- About this task:
All of the listing should be output exactly, apart from the pictures.

- Collected material:
[Start of section]

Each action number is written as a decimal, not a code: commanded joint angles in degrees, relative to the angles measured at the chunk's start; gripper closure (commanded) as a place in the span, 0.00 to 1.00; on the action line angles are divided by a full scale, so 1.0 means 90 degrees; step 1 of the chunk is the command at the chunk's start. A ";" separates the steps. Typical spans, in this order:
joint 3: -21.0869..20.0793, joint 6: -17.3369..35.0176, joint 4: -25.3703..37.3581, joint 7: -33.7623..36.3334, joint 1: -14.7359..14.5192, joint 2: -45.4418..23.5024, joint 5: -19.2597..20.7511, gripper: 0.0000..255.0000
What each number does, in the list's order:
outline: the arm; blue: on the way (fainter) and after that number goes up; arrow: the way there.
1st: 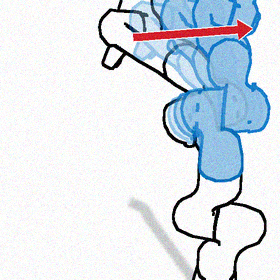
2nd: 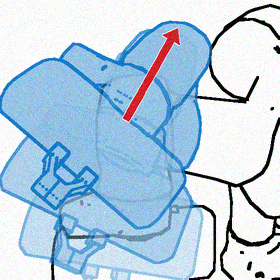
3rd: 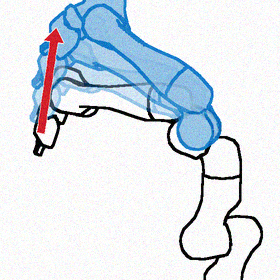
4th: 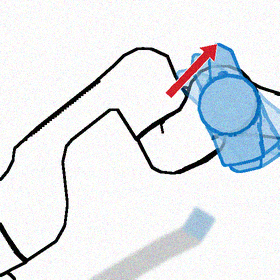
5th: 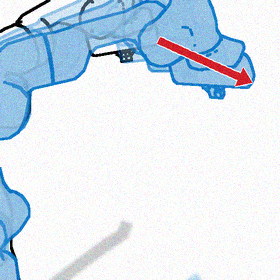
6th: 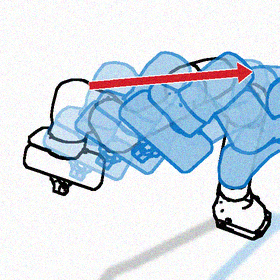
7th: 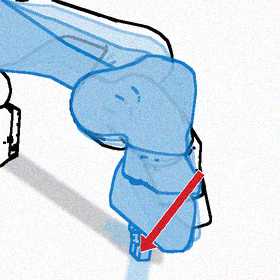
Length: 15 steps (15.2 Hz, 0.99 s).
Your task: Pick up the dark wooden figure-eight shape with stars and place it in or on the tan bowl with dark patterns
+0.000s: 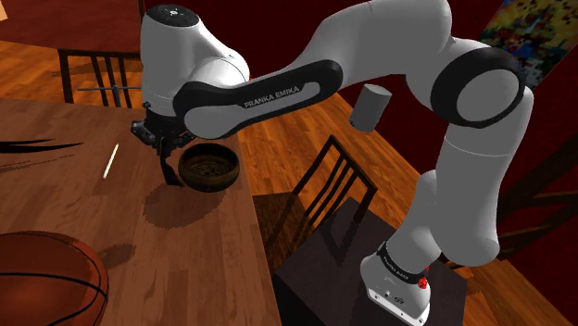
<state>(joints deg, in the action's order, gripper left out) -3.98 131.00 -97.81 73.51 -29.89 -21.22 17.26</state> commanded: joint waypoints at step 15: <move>0.0234 0.0769 -0.1330 -0.2032 0.1284 0.0684 -0.0908 0.00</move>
<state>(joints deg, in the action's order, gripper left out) -1.44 138.37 -110.01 57.98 -19.22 -14.43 11.51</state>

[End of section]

- Answer:
Each action number is written as a decimal, not a code: commanded joint angles in degrees, relative to the angles measured at the chunk's start; gripper closure (commanded) as a place in the span, 0.00 to 1.00; on the action line angles are divided by a full scale, so 1.0 means 90 degrees; step 1 of the chunk is the command at the chunk's start. A ";" separates the steps. Typical spans, in this order:
joint 3: -21.0869..20.0793, joint 6: -17.3369..35.0176, joint 4: -25.3703..37.3581, joint 7: -33.7623..36.3334, joint 1: -14.7359..14.5192, joint 2: -45.4418..23.5024, joint 5: -19.2597..20.7511, gripper: 0.0000..255.0000
What each number does, in the list's order:
outline: the arm; blue: on the way (fainter) and after that number goes up; arrow: the way there.
1st: 
2nd: 
3rd: 
4th: 
5th: 
6th: 
7th: 
Length: 15 steps (15.2 Hz, 0.99 s).
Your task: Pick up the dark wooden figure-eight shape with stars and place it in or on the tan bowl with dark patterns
+0.000s: 
<state>(joints deg, in the action's order, gripper left out) -3.98 131.00 -97.81 73.51 -29.89 -21.22 17.26</state> commanded: joint waypoints at step 15: <move>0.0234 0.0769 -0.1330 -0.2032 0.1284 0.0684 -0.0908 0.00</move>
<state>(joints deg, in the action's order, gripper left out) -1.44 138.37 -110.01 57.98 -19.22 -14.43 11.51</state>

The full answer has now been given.